EXERCISE OBJECTIVE –
Below is a listing. Write out exactly its lines between the one holding "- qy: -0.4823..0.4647" and the one holding "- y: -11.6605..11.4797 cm", inclusive.

Start of INPUT

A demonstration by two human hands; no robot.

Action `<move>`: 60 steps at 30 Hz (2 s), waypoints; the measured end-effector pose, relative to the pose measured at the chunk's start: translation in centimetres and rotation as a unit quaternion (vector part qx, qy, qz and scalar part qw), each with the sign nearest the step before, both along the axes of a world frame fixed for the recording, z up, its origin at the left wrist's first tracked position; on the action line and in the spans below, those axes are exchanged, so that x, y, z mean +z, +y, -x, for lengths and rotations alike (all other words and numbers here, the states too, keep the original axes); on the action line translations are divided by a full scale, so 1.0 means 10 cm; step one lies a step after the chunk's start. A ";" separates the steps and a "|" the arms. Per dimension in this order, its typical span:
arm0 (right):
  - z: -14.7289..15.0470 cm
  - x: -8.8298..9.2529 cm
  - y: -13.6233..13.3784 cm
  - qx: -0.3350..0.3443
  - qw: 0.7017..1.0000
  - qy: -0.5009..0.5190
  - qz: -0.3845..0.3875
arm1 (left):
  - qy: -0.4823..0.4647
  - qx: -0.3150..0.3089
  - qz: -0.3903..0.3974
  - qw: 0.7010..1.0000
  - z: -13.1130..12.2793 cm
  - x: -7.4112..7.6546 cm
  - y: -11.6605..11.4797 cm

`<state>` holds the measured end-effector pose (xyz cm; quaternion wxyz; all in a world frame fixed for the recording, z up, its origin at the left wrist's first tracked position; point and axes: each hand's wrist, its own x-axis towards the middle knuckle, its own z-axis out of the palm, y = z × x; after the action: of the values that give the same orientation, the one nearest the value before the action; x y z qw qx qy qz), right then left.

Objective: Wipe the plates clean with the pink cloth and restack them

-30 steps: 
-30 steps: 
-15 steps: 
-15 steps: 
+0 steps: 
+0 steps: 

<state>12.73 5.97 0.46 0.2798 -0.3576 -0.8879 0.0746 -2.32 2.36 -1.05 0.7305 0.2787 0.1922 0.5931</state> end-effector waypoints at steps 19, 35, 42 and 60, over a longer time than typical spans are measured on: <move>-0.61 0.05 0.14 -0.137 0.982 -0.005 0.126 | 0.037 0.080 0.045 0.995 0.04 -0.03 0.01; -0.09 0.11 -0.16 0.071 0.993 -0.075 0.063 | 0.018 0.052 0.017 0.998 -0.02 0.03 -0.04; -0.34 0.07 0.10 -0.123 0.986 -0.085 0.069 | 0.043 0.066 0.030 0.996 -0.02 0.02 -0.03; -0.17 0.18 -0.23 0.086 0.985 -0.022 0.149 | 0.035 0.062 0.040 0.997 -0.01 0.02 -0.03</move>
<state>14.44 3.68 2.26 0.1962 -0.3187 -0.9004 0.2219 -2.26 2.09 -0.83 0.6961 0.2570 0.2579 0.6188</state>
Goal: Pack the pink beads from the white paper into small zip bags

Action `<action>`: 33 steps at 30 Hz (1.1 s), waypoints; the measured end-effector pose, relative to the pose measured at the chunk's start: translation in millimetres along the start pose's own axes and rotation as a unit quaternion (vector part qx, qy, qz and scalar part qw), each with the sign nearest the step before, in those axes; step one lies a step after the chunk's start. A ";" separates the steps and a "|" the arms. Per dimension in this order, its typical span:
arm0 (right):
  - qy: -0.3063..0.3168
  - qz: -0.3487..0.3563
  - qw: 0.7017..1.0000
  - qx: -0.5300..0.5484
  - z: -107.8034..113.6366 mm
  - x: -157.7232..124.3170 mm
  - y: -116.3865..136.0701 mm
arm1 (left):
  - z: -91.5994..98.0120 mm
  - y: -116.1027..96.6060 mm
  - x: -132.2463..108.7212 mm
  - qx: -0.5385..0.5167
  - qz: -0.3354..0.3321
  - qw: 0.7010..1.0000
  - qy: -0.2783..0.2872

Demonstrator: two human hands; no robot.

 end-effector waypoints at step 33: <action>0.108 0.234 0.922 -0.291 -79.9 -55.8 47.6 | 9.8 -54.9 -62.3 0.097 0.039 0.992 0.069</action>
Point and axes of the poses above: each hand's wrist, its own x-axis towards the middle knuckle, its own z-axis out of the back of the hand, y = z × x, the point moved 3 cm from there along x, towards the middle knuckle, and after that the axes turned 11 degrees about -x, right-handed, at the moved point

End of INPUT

RESULT OF THE EXERCISE –
  - qy: -0.4823..0.4647
  - qx: -0.3150..0.3089
  - qz: -0.3903..0.3974
  - qw: 0.7010..1.0000
  - z: -13.1130..12.2793 cm
  - x: -7.4112..7.6546 cm
  - y: -11.6605..11.4797 cm

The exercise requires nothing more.